The ‘4 Ps of Marketing’ are Product, Price, Promotion and Place. Get these four elements right, the marketing gurus will tell you, and you can watch the profits roll in. In sport, perhaps ‘silly nicknames’ should be added to the mix. To call the Australian national football/soccer team the ‘Socceroos’ seems to make absolutely no sense unless a highly paid FFA suit has robust data stating it will attract more young fans to the sport.

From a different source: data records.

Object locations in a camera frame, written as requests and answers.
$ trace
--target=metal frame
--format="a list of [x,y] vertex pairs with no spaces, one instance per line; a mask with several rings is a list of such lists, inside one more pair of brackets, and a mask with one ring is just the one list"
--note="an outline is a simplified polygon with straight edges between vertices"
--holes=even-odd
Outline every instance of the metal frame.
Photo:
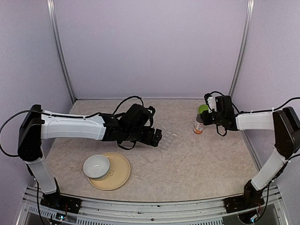
[[[36,194],[36,188],[27,187],[16,225],[23,225],[29,212],[38,214]],[[265,199],[266,195],[267,191],[265,190],[263,193]],[[68,213],[64,223],[74,225],[195,225],[207,223],[212,225],[215,222],[218,225],[219,221],[223,223],[222,218],[225,216],[249,211],[243,210],[227,214],[223,203],[224,198],[184,202],[121,202],[81,197],[82,207],[79,214]],[[276,186],[270,187],[269,204],[275,204],[280,224],[288,225],[285,207],[282,205],[282,198]],[[40,206],[40,208],[42,216],[46,218],[50,218],[51,215],[53,217],[57,212],[64,213],[44,206]]]
[[240,70],[241,70],[241,67],[242,67],[242,64],[243,64],[243,60],[244,60],[244,55],[245,55],[245,52],[246,52],[253,8],[254,8],[254,0],[248,0],[246,20],[245,20],[245,25],[244,25],[242,42],[241,42],[241,45],[240,45],[240,52],[239,52],[238,61],[236,63],[236,67],[235,67],[235,70],[234,70],[233,80],[232,80],[231,87],[230,87],[229,94],[228,94],[231,97],[233,96],[233,94],[235,92],[235,89],[236,89],[236,86],[237,86],[237,83],[238,83],[238,79],[239,79],[239,76],[240,76]]
[[68,91],[70,100],[71,100],[72,104],[74,104],[77,99],[76,99],[74,89],[73,89],[73,86],[72,86],[72,83],[71,83],[71,80],[70,80],[70,77],[68,74],[65,57],[64,57],[62,47],[61,47],[60,34],[59,34],[59,29],[58,29],[58,25],[57,25],[56,14],[55,14],[54,0],[47,0],[47,5],[48,5],[50,21],[51,21],[52,31],[53,31],[55,45],[56,45],[56,51],[57,51],[57,55],[60,60],[60,66],[61,66],[63,78],[64,78],[64,81],[65,81],[65,84],[67,87],[67,91]]

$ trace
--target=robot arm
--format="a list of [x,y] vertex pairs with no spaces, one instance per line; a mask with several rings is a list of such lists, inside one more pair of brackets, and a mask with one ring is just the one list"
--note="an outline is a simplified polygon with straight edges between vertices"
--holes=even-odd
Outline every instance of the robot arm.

I’m talking about official team names rather than individual’s nicknames. Though, it has to be acknowledged, in a highly competitive field, darts has produced some standouts in this regard*: Mark “Frosty the Throw Man” Frost, Scott “Scotty 2 Hotty” Waites and, who could forget… Steve “The Bronzed Adonis” Beaton.

An unlikely villain

To my mind, this whole sorry business is the fault of Emilio Estevez. The National Hockey League had teams boasting some great nicknames – New York Devils, Los Angeles Kings and the Montreal Canadiens – then, in 1993, on the back of Disney’s hugely successful Mighty Ducks movie (one that genuinely made me cry at the end), the Mighty Ducks of Anaheim were born. The ridiculously-monikered Columbus Blue Jackets and Minnesota Wild subsequently joined the league. It’s almost enough to remove all the credit Estevez had in the bank for Young Guns.

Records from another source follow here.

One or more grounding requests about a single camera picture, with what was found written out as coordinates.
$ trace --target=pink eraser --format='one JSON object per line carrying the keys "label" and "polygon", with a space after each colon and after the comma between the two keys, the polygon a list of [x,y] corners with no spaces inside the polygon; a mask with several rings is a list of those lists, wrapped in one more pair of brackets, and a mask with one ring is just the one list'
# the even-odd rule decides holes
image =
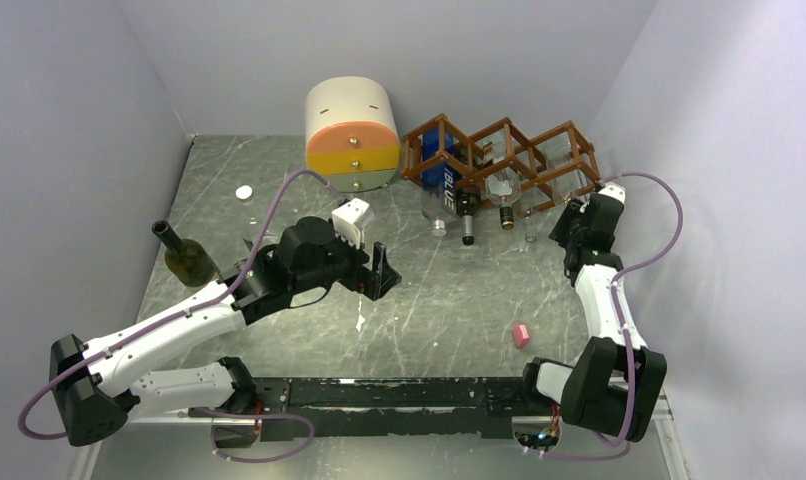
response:
{"label": "pink eraser", "polygon": [[515,339],[516,347],[524,348],[530,343],[530,331],[523,323],[515,325],[515,328],[512,329],[512,338]]}

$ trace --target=black bottle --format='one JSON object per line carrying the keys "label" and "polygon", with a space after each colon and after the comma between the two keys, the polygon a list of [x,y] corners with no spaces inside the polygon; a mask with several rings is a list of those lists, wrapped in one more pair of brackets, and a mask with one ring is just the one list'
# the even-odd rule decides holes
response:
{"label": "black bottle", "polygon": [[163,220],[153,224],[153,233],[165,244],[165,265],[186,287],[202,287],[218,275],[217,267],[202,245],[180,239]]}
{"label": "black bottle", "polygon": [[465,235],[462,237],[463,245],[474,244],[474,215],[480,209],[480,187],[468,185],[462,187],[457,194],[457,208],[459,215],[465,223]]}

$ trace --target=bottle cap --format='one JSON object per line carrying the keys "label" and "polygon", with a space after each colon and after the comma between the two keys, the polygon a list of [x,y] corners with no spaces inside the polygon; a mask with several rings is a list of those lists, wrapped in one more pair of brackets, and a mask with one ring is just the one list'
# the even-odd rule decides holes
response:
{"label": "bottle cap", "polygon": [[515,226],[515,214],[512,207],[500,207],[500,226],[503,230],[512,230]]}
{"label": "bottle cap", "polygon": [[253,187],[249,185],[241,185],[235,189],[235,197],[244,205],[249,205],[253,202]]}
{"label": "bottle cap", "polygon": [[447,229],[444,228],[444,220],[432,221],[432,234],[435,237],[443,237],[447,234]]}

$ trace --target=gray marble surface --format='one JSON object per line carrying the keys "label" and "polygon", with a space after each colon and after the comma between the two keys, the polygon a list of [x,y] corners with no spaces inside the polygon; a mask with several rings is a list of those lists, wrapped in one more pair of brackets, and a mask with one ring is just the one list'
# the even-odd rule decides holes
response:
{"label": "gray marble surface", "polygon": [[[235,200],[235,189],[252,185],[261,214],[283,178],[302,166],[301,137],[198,137],[170,221],[228,267],[247,253],[238,233],[246,211]],[[337,286],[318,305],[213,339],[165,368],[201,366],[232,355],[256,376],[514,376],[533,356],[570,362],[582,350],[587,339],[582,308],[562,277],[562,251],[546,238],[558,211],[538,215],[538,241],[531,244],[521,228],[502,231],[495,210],[483,211],[476,219],[477,243],[464,247],[459,224],[451,225],[442,240],[430,235],[415,185],[397,182],[359,197],[377,214],[369,243],[386,243],[389,261],[403,275],[403,283],[384,299],[363,300],[361,331],[356,329],[359,296]],[[302,216],[326,217],[333,206],[314,179],[298,180],[273,222],[271,241]],[[168,272],[162,253],[139,319],[191,293]],[[319,293],[307,292],[295,302]],[[512,343],[511,329],[519,322],[532,335],[523,350]],[[514,442],[478,435],[392,435],[320,438],[287,460],[241,465],[209,454],[206,425],[133,424],[103,442],[91,479],[671,478],[666,443],[657,429],[652,424],[632,453],[614,462],[542,461],[521,455]],[[299,441],[263,442],[233,453],[269,456]],[[571,426],[565,427],[559,450],[613,453],[592,432]]]}
{"label": "gray marble surface", "polygon": [[[199,241],[223,269],[246,257],[240,227],[247,215],[234,196],[243,184],[255,190],[250,208],[267,210],[279,184],[304,166],[302,137],[200,136],[191,149],[170,222],[180,236]],[[526,243],[520,226],[500,229],[497,211],[476,217],[477,241],[461,243],[461,222],[437,239],[420,211],[420,190],[396,181],[358,195],[376,220],[368,244],[381,241],[403,282],[383,299],[361,301],[336,285],[321,303],[281,312],[249,329],[205,342],[165,368],[194,367],[238,356],[255,376],[463,376],[520,375],[533,356],[571,361],[584,347],[582,308],[562,276],[563,252],[547,239],[559,211],[534,217],[538,241]],[[333,199],[310,177],[286,193],[270,229],[271,241],[306,215],[327,218]],[[139,320],[190,294],[167,270],[163,247]],[[307,292],[295,304],[317,298]],[[512,327],[526,323],[532,336],[523,350]]]}

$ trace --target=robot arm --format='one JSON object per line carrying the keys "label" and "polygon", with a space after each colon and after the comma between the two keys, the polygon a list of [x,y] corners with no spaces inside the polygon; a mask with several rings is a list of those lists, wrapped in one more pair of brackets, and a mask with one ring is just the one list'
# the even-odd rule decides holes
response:
{"label": "robot arm", "polygon": [[[627,408],[627,392],[610,384],[613,372],[627,371],[626,345],[610,294],[615,274],[624,267],[610,251],[624,209],[624,189],[614,183],[599,187],[588,202],[572,200],[550,234],[565,249],[565,276],[583,304],[590,339],[574,367],[535,359],[527,367],[534,393],[561,405],[566,423],[617,436]],[[665,357],[650,351],[639,334],[623,281],[619,303],[636,358],[636,397],[627,440],[644,436],[665,378]]]}
{"label": "robot arm", "polygon": [[83,343],[74,335],[51,349],[50,378],[83,358],[106,350],[123,337],[165,316],[187,312],[139,340],[77,372],[54,391],[71,445],[100,441],[127,421],[155,413],[200,406],[245,413],[253,407],[255,384],[243,363],[232,357],[201,368],[152,371],[181,352],[290,307],[299,293],[332,287],[335,282],[371,300],[382,298],[401,277],[388,264],[385,247],[376,243],[371,259],[363,250],[364,228],[373,219],[370,206],[351,200],[332,220],[300,219],[279,244],[260,250],[246,279],[218,304],[191,312],[189,307],[223,294],[236,281],[246,260],[223,273],[190,298],[125,330]]}

If there’s any semblance of moral integrity to that episode it is that the Mighty Ducks venture occurred after the release of the film so at least it wasn’t predicated on hawking cinema tickets (I’m conveniently forgetting about the disappointing sequel, D2: The Mighty Ducks, as anyone who’s seen it must). Sadly, there are examples of sports teams who have merrily adopted a new name so as to promote the wares of a third party. The New South Wales one-day cricket side are now known as the ‘Speed-Blitz Blues’, and the New York MetroStars MLS team now only answer to the ‘New York Red Bulls’ (but, like the F1 team, as a result of a takeover).

If you’re finding this all a bit disheartening, fear not. To find evidence of the enduring Corinthian spirit that draws us to sport in the first place, one must look, as ever, to the grassroots. Look, for example, at Centennial Park this Sunday to find the CACC Metrosexuals continue their unstoppable march towards the Sydney Morning Cricket Association winter title (Division 6)!

*It’s almost as if the less athletic the individual pursuit is, the more likely its protagonists are to adopt an entertaining nickname. See also, golf and snooker. Perhaps this correlation can be explored in another article, thereby providing a simple means of categorising ‘games’ and ‘sports’. For instance, the International Olympic Committee could employ a simple formula when deciding upon the merits of a sporting body’s application for membership; if, say, over half of their professional players have stupid nicknames: no dice.